Внезапно с грохотом отворилась дверь, и в учительскую пулей влетел ученик. Он едва удержался на ногах и остановился возле Данилы Платоновича. Ядя прыснула, но, заметив серьёзные лица остальных преподавателей, прикрылась косынкой. Смущенный и испуганный мальчуган, ученик пятого класса, не дожидаясь допроса, притворно всхлипывая и не поднимая головы, оправдывался:

— Меня п-пихну-у-ли…

— Ах, бедняжка, его пихнули! — зло, с издевкой и в то же время как бы радуясь, что нашел себе жертву, пропел Орешкин и строго закричал — Тебя толкнули, потому что ты подсматривал в щель.

— И другие подсматривали.

— Ты о себе говори… О себе! Ты и в прошлом году хулиганил.

— Я ничего не делал. — Мальчик утер рукавом нос.

— Иди… и больше не подглядывай, — вмешался Лемяшевич, которому не понравился тон завуча.

Орешкин вышел следом за учеником, должно быть, чтобы продолжить расправу.

— Я б таких выгоняла из школы, — бросила Майя Любомировна.

— За что? — удивленно, даже с возмущением спросила Ольга Калиновна. — Ваня — хороший ученик. Поэт. Стихи пишет… Непоседа. Ну и что ж? Мы сами были такими… И сразу кричать — хулиганишь. Нельзя так!

— Детей надо любить, — серьёзно сказала Марина Остаповна.

Ковальчук многозначительно хихикнула, и Лемяшевич удивился, увидев, как Марина Остаповна, эта женщина, которую, казалось, никогда и ничем смутить нельзя, вдруг вся вспыхнула, лицо её передернулось и сразу подурнело.

В этот момент за дверями снова послышался тонкий, язвительный голос Орешкина:

— Иди, иди, голубок! Герой! Рыцарь без страха и упрека! Там ты был смелее! А?

Дверь отворилась, и через порог нерешительно и тяжело перешагнул Алёша Костянок, бледный, с дрожащим подбородком. Он взглянул на директора и потупился.

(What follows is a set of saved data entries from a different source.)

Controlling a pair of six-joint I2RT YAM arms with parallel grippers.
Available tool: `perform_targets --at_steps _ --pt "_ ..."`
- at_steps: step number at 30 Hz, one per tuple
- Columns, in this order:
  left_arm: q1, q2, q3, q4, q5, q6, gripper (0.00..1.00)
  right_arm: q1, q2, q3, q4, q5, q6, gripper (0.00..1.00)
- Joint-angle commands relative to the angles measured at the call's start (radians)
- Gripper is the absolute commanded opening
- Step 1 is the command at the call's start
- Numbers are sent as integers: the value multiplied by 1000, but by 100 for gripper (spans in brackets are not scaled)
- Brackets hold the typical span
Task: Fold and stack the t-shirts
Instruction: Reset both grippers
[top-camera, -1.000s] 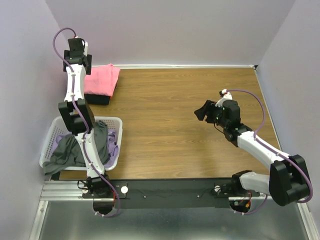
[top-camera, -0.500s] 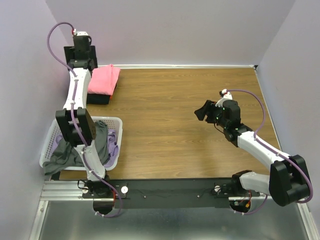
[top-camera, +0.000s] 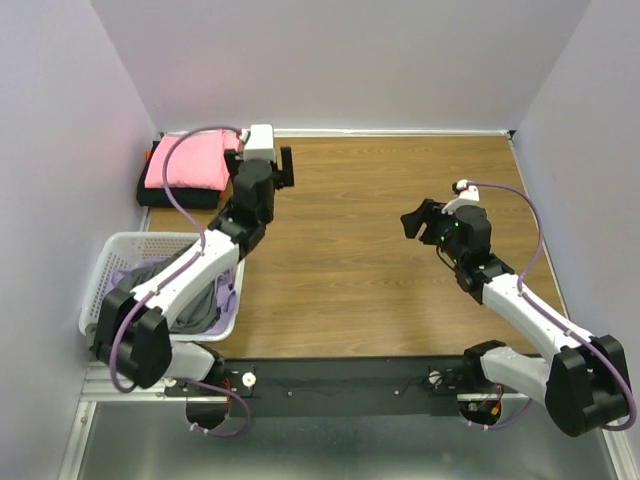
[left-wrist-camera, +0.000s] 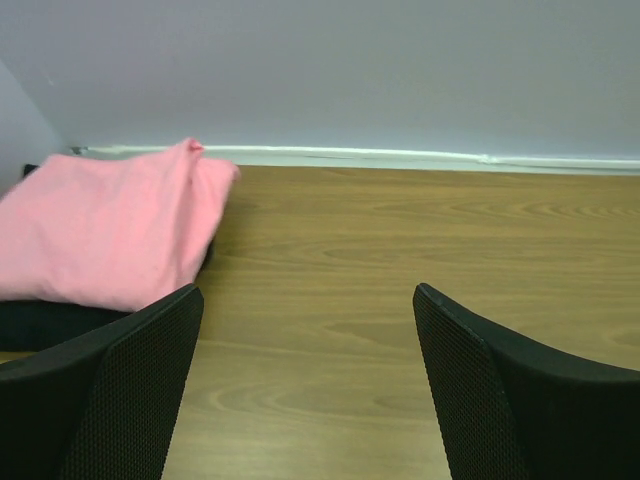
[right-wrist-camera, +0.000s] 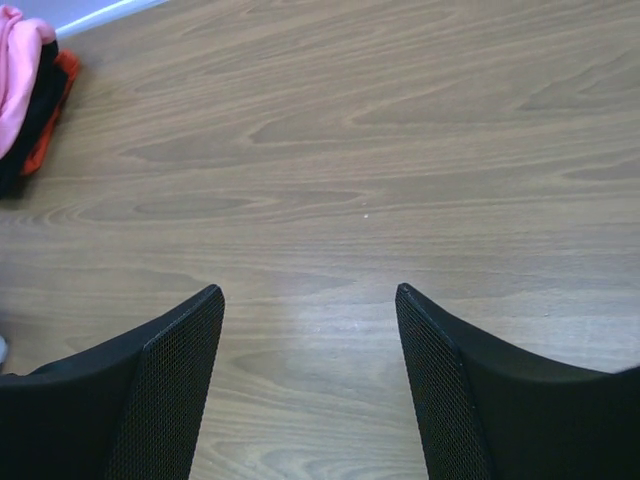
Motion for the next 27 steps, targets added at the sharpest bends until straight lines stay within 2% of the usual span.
perform_targets --at_steps 1,6,10,16,27 --pt "-115 -104 -156 144 -116 -51 93 5 -23 -24 15 102 -32 77" --pt "-219 -219 -292 155 -103 -76 93 3 -43 -35 6 146 -49 77" --pt "-221 -322 -387 187 -58 -59 93 3 -71 -58 -1 203 -56 77" --pt "-221 -426 -399 148 -120 -42 93 3 -89 -67 -5 243 -70 77" --pt "-219 -491 -408 89 -183 -48 92 5 -88 -67 -6 234 -59 77"
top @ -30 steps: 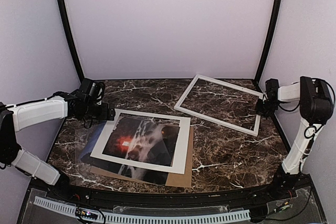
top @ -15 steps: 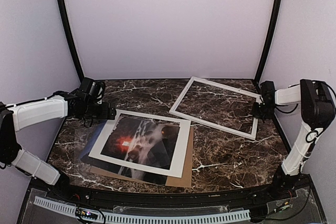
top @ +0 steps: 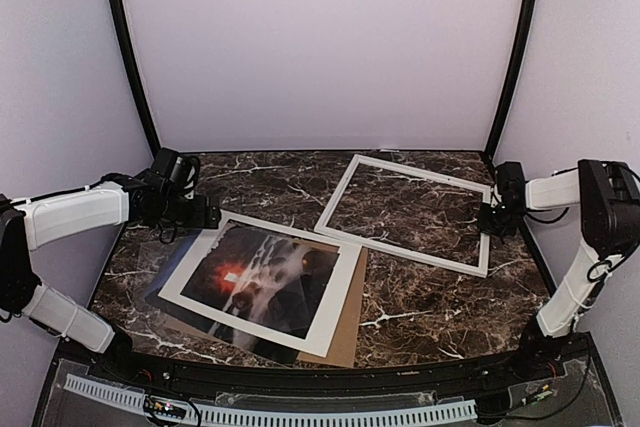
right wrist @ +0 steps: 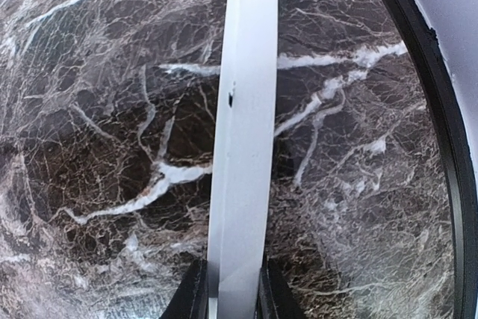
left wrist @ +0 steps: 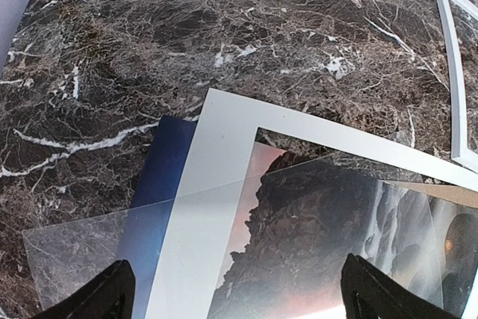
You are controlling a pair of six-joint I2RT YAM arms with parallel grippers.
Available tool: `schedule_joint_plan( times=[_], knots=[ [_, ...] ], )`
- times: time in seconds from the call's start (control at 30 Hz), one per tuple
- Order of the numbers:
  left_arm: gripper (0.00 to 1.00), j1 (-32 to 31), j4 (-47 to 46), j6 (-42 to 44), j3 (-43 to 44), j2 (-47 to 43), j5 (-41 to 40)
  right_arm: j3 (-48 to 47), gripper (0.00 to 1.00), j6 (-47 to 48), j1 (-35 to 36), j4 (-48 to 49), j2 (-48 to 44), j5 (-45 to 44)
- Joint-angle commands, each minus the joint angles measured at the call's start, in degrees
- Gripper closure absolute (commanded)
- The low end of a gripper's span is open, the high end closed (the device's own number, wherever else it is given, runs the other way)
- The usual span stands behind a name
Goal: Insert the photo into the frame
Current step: Move the frame body to the center of the board, then pick up the glass panel from the mat board.
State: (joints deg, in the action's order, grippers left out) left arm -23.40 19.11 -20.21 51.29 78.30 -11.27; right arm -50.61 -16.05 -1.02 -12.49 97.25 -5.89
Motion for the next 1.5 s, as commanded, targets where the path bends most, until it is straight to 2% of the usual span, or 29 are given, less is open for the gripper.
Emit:
schedule_joint_plan(
  times=[0.0, 0.03, 0.23, 0.4, 0.53, 0.67, 0.77, 1.0, 1.17, 1.33, 1.47],
  knots=[
    [0.01, -0.1, 3.0, -0.5, 0.5, -0.8, -0.9, -0.3, 0.98, 3.9, 0.7, -1.4, -2.1, 0.1],
    [0.01, 0.0, 3.3, -0.5, 0.6, -0.3, -0.8, -0.8, 0.94, 3.7, 0.7, -1.8, -2.4, 0.3],
    [0.01, 3.3, 7.1, -0.3, 1.6, 0.6, 4.0, -2.8, 0.54, 2.5, 3.0, -3.2, -7.2, 4.0],
    [0.01, 11.4, 7.1, -0.5, 0.2, -0.7, 14.6, -3.2, 0.35, 1.6, 7.6, -4.2, -10.9, 5.7],
    [0.01, 15.6, 8.4, -1.1, -0.5, -1.8, 15.8, -3.8, 0.27, -1.3, 15.1, -3.4, -12.2, 10.1],
    [0.01, 21.6, 9.1, -1.5, -1.4, -2.1, 17.8, -6.3, 0.24, -5.5, 26.9, -0.6, -9.4, 13.2],
    [0.01, 28.4, 9.2, -2.1, -2.1, -1.6, 20.1, -10.9, 0.24, -8.1, 36.2, 0.9, -3.5, 14.3],
    [0.02, 35.2, 10.6, 0.1, -1.1, 1.0, 18.4, -28.1, 0.24, -11.4, 53.3, 0.6, 13.8, 18.5],
    [0.02, 38.8, 9.9, 0.7, -2.1, 2.5, 18.0, -37.2, 0.24, -13.6, 57.7, -1.7, 23.0, 21.2],
    [0.02, 40.8, 8.9, 1.3, -4.0, 2.5, 15.3, -39.1, 0.25, -16.4, 59.0, -1.1, 26.7, 22.4],
    [0.02, 42.0, 8.2, 1.5, -5.2, 3.4, 17.1, -39.0, 0.25, -17.5, 59.1, -0.6, 27.8, 21.8]
  ],
)
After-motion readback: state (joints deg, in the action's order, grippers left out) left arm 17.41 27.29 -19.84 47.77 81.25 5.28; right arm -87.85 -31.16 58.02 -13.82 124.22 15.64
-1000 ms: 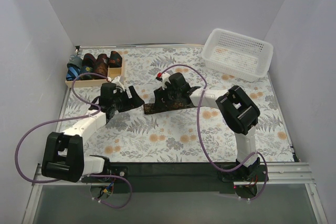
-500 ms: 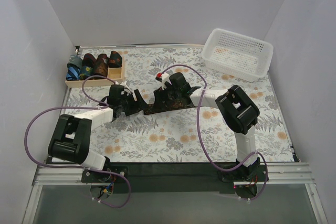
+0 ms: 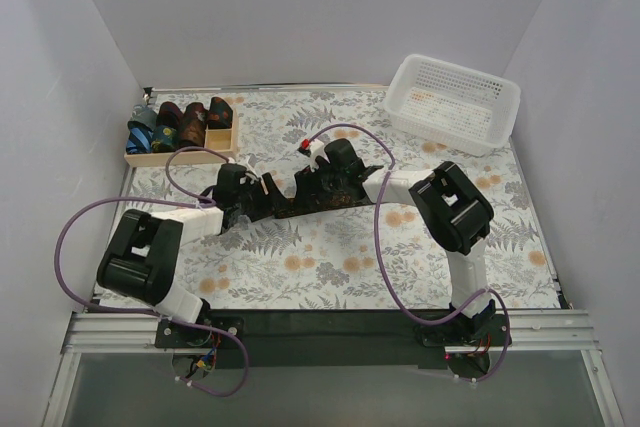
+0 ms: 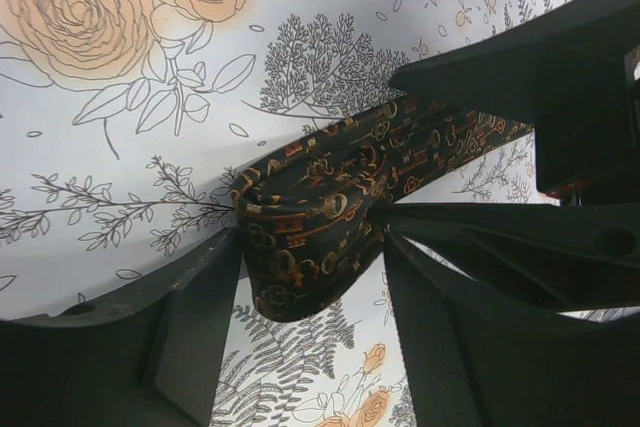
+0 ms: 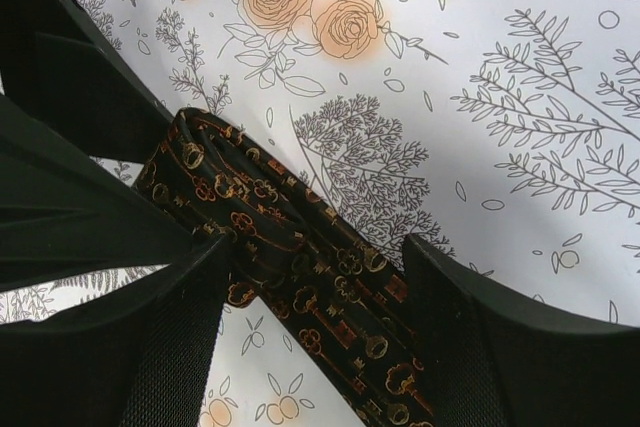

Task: Roll the ties
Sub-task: Roll the tie

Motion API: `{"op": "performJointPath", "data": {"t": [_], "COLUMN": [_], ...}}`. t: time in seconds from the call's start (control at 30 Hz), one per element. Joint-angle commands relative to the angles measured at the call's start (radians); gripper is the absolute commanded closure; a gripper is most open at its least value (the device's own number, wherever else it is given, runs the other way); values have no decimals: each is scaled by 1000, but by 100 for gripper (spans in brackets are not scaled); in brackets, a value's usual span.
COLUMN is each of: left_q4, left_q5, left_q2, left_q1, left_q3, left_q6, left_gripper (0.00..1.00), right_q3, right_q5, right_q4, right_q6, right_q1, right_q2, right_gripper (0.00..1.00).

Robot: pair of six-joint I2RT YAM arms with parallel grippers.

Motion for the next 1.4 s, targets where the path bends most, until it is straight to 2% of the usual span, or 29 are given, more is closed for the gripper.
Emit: {"op": "performJointPath", "data": {"t": [0.0,0.23,0.37,0.7,0.8,0.9,1.03,1.13,1.37], "left_q4": [0,11,9,-27,-78,-210,-429,-535,-630], "left_q5": [-21,-39,-41,-33,-21,-34,-140,-206,-424], "left_q2": [17,45,48,21,-2,-41,-87,-104,-108], "left_q1": [-21,-31,-31,-31,-31,-32,-31,-31,-31], "left_q3": [-10,-1,7,18,39,73,145,174,234], "left_q6": [-5,-3,0,9,24,67,148,201,253], "left_gripper": [46,57,70,84,89,91,93,94,96], "right_q3": [-7,-4,-5,-53,-90,-152,-218,-261,-329], "right_q5": [-17,-25,-25,-5,14,24,59,98,213], "right_q4": [40,43,44,47,44,43,15,-8,-19], "right_q6": [5,9,15,35,32,30,9,2,24], "right_q1": [-4,-4,-5,-40,-63,-86,-94,-94,-94], "right_q2": [22,28,22,-81,-127,-185,-253,-287,-354], "right_gripper": [36,36,37,37,37,37,37,38,40]}}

Лемяшевич почувствовал, что сам краснеет. Настороженно поднялся Бушила, повернулся к двери Данила Платонович.

— Пожалуйста, полюбуйтесь на этого героя, учинившего в классе Мамаево побоище! А? Как вам нравится? — торжествующе и злорадно говорил Орешкин. — Застегни ворот.

Алёша стал застегивать воротник помятой рубашки и никак не мог найти пуговицу: пальцы у него дрожали.

Лемяшевич заметил, как неловко почувствовали себя все преподаватели, как они отводят глаза, точно им всем стыдно.

— Алёша? — коротко спросил Данила Платонович. Алёша поднял голову, дернулся к нему.

— Данила Платонович! Хлопцы хотели меня качать… И всё.